Re: [fpc-other] Fork

2010-10-21 Thread Adem
I don't have the top post ( 
http://lists.freepascal.org/lists/FPC-other/2010-October/000468.html ) 
in this thread to comment on in a more conversation fashion, as a result 
I reverting to bulleted listing of my views on the subject.


1) In the fpc-devel I have read quite a few arguments that FPC is 
production quality and no significant changes can be afforded to that code.


While I sympathize with what that implies, it also means that, 
structurally, FPC is more or less frozen --except for very small 
incremental alterations, there isn't much that can be done with/to it.


That brings me to this remark by DoDi: "Unfortunately some restrictions 
apply to the possible changes to the original code, when we want to stay 
in sync with the SVN trunk."


I am not at all sure that this is the way to go about it. It is very 
likely that the needed changes will soon amount to a shape that will 
make it impossible to stay in sync with the FPC trunk.

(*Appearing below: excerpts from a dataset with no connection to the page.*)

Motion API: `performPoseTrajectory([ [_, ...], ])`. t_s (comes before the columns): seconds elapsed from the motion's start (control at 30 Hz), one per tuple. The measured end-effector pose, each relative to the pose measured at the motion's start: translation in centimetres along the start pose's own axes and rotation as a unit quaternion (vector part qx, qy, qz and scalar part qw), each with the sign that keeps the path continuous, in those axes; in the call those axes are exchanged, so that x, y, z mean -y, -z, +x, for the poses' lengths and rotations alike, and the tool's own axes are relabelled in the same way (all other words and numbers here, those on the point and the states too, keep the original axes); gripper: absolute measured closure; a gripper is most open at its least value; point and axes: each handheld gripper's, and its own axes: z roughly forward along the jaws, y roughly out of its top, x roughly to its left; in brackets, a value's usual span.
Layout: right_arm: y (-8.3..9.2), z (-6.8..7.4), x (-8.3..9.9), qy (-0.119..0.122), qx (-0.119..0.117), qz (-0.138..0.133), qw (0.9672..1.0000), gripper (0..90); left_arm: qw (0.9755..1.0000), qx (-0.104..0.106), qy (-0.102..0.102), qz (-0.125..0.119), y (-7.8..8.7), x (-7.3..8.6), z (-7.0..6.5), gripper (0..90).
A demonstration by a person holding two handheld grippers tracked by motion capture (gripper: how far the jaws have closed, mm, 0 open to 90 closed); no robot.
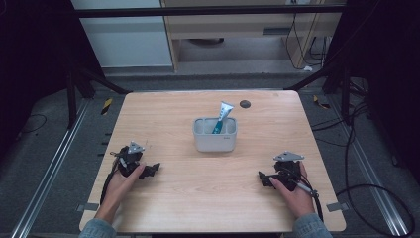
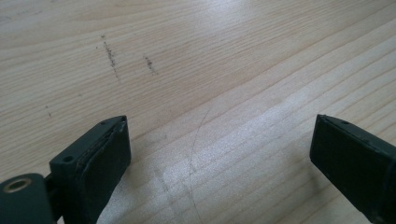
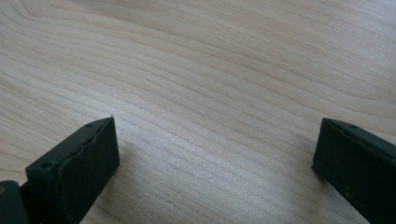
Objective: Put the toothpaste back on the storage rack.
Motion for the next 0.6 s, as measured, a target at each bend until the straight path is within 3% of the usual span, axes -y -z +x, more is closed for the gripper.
performPoseTrajectory([
  [0.3,0.0,0.0,0.0,0.0,0.0,0.0,1.0,0.6,0.9998,-0.007,0.008,-0.019,-0.47,0.38,0.8,3.3],
  [0.6,0.0,0.03,0.0,-0.001,0.0,0.0,1.0,0.6,0.9997,-0.013,0.016,-0.014,-0.65,0.26,0.85,0.0],
])
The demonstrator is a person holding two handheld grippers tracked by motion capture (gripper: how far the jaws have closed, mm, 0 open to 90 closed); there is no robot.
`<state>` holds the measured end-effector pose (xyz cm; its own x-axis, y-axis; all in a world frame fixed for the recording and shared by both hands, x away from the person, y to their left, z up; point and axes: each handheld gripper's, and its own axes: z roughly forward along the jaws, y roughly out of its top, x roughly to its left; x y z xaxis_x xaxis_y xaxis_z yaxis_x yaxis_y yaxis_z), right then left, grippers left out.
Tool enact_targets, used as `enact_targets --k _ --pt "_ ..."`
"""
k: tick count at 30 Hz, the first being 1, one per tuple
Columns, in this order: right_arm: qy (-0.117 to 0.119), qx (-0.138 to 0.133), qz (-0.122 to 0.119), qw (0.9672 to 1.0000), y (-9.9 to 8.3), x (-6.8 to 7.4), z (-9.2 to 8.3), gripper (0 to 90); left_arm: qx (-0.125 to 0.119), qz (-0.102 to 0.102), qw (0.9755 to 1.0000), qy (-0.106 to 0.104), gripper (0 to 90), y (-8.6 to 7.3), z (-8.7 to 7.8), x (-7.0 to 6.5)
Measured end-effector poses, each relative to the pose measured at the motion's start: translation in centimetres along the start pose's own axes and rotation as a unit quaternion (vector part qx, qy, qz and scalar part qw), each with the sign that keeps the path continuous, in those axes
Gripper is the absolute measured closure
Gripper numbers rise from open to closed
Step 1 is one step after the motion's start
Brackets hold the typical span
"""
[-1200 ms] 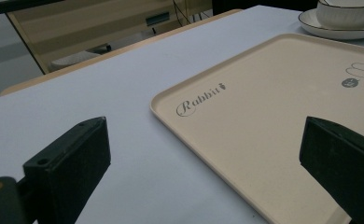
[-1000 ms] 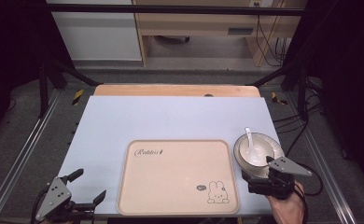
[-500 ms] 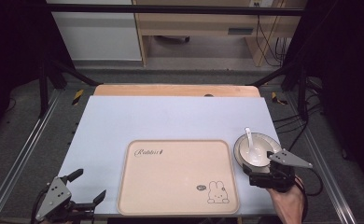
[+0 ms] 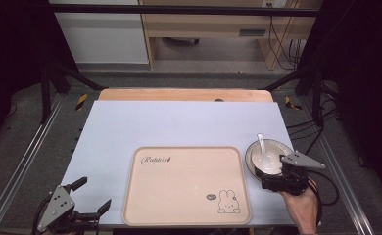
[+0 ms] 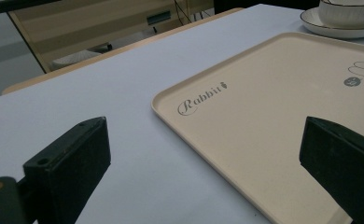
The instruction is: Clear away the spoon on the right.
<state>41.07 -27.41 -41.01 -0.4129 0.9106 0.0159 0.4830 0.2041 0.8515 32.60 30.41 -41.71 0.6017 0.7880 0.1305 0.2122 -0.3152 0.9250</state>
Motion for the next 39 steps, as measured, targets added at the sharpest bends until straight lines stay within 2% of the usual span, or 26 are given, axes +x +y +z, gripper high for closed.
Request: enact_targets --k 13,20,26,28,34,37,39 --pt "-0.013 0.017 0.004 0.9998 0.8 -0.9 1.1 1.4 0.003 0.002 1.0000 0.000 1.5 0.0 0.0 0.0" --pt "-0.027 0.021 0.004 0.9994 1.1 -1.1 1.7 0.6 0.003 0.002 1.0000 0.001 1.5 0.0 0.0 0.0" --pt "-0.041 0.034 0.028 0.9982 1.4 -1.4 2.3 0.7 0.003 0.002 1.0000 0.001 1.5 0.0 0.1 0.0" --pt "-0.042 0.036 0.029 0.9980 1.5 -1.5 2.6 0.6 0.003 0.002 1.0000 0.001 1.5 -0.1 0.1 0.0" --pt "-0.053 0.054 0.020 0.9969 1.7 -1.9 3.3 0.5 0.004 0.002 1.0000 0.001 1.5 -0.1 0.1 0.0" --pt "-0.044 0.068 0.028 0.9963 1.7 -2.2 3.7 0.6 0.004 0.002 1.0000 0.001 1.5 -0.1 0.1 0.0" --pt "-0.048 0.077 0.030 0.9954 1.7 -2.4 3.9 3.3 0.004 0.003 1.0000 0.001 1.5 -0.1 0.1 0.0"
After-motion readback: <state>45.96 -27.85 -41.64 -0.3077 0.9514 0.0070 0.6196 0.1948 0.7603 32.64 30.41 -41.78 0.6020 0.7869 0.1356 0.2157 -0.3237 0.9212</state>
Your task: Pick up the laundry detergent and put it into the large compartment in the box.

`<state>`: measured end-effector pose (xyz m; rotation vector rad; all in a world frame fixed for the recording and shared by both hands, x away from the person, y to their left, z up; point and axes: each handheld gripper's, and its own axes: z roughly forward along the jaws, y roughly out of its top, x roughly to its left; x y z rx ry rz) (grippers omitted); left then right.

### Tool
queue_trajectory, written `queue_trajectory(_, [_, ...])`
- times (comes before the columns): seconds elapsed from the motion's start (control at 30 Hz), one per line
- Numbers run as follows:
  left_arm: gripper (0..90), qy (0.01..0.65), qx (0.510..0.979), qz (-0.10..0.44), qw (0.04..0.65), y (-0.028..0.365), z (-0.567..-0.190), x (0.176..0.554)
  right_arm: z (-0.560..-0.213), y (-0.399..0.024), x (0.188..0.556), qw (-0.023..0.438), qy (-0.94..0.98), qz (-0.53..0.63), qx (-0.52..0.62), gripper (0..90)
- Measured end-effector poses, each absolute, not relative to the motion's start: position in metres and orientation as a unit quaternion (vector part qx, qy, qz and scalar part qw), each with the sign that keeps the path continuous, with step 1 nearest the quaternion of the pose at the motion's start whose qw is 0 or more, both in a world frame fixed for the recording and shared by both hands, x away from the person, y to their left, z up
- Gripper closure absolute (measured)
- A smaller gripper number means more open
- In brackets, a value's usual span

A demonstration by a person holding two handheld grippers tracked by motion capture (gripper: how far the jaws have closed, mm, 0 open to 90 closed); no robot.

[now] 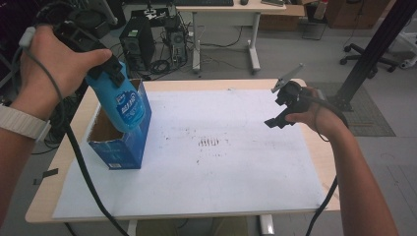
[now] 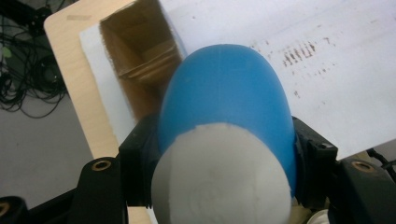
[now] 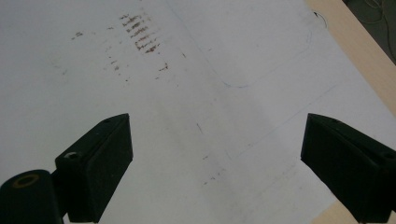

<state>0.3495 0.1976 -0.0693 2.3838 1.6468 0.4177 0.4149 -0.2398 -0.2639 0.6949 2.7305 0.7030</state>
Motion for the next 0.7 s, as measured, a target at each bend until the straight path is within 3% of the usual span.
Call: queue_trajectory(0.7, [37.8, 0.603, 0.776, 0.161, 0.091, 0.224, -0.064, 0.364, -0.267, -0.24, 0.418, 0.116, 0.934, 0.24, 0.238, 9.1])
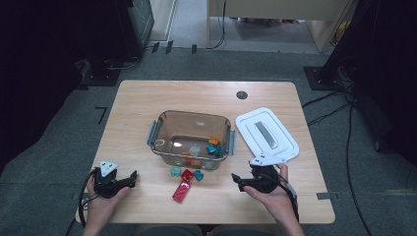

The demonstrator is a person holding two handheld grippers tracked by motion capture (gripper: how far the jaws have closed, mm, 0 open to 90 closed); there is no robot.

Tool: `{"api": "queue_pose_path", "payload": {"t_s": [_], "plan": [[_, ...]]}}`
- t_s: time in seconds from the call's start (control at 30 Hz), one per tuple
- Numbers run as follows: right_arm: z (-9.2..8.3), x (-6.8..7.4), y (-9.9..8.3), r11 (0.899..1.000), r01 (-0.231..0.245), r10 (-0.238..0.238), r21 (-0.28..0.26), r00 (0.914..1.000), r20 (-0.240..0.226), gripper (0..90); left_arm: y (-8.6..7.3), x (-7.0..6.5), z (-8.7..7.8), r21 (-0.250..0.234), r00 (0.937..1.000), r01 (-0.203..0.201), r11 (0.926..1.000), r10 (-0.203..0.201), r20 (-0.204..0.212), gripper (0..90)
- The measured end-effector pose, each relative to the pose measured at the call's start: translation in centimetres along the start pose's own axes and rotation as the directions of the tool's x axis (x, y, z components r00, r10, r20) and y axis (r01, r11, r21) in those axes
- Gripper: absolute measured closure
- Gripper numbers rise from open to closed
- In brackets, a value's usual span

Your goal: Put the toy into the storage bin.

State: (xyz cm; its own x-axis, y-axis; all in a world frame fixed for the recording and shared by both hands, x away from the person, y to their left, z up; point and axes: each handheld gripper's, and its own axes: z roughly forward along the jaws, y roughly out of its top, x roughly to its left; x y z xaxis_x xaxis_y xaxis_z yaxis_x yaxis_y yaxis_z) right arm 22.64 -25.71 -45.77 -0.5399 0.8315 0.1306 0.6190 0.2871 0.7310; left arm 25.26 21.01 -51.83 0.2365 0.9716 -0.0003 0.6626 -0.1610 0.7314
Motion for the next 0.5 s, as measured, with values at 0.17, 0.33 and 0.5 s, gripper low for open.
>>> {"api": "queue_pose_path", "payload": {"t_s": [0.17,0.33,0.5], "plan": [[0.9,0.2,-1.3,1.0,-0.016,0.016,0.01,0.9999,0.004,24.5,0.0,0.0,0.0,0.0,1.0,0.0,1.0,0.0,0.0,13.3],[2.2,1.1,-2.2,1.0,-0.008,0.009,0.024,0.9998,-0.02,30.5,0.0,0.0,0.0,0.0,1.0,0.0,1.0,0.0,0.0,13.3],[3.5,2.3,-2.4,1.0,-0.009,0.01,0.013,0.9988,-0.047,36.4,0.0,0.0,0.0,0.0,1.0,0.002,1.0,-0.002,-0.003,13.1]]}}
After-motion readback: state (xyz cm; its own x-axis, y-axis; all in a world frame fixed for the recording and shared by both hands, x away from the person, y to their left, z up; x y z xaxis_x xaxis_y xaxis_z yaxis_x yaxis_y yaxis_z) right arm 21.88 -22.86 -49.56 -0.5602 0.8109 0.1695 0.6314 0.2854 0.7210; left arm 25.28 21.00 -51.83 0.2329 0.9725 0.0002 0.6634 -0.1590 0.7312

So, I think it would be more sensible/rational to remove this 
artificial/unsustainable restriction/desire and decide to call this a 
proper fork for a new version which may or may not be source-mergeable 
with the FPC trunk.


2) As it is, FPC codebase represents a very high barrier of entry for 
the uninitiated, drastically reducing any chances of outsiders coming in 
and contributing.


To help with that, I'd like to see the new FPC to be functionally as 
modularized as possible with sufficiently clear boundaries between each 
so that people can work on parts without having to know and worry about 
the whole thing all the time.


I can hear the 'speed arguments' (that, doing this would lower the speed 
of compilation etc.) but I am yet to be convinced; plus, if I had to 
choose between sacrificing a few percent on raw performance and the ease 
of maintainability, I'll always go for the ease of maintainability.


3) Alternative parsers. I have read all the objections about this. Yes, 
it may not solve every single problem. Yes, it will not mean FPC will 
take over GCC. Yes, not everyone need this functionality. Etc. Etc.


But, all these seem to ignore one simple fact: Object Pascal (OP) is not 
a widely used language. A lot of code that is out there is in some other 
language. Which means, OP developers have either to reinvent most wheels 
by rewriting the code they need (even though it is readily available in 
some other language) or try to convert that code into OP.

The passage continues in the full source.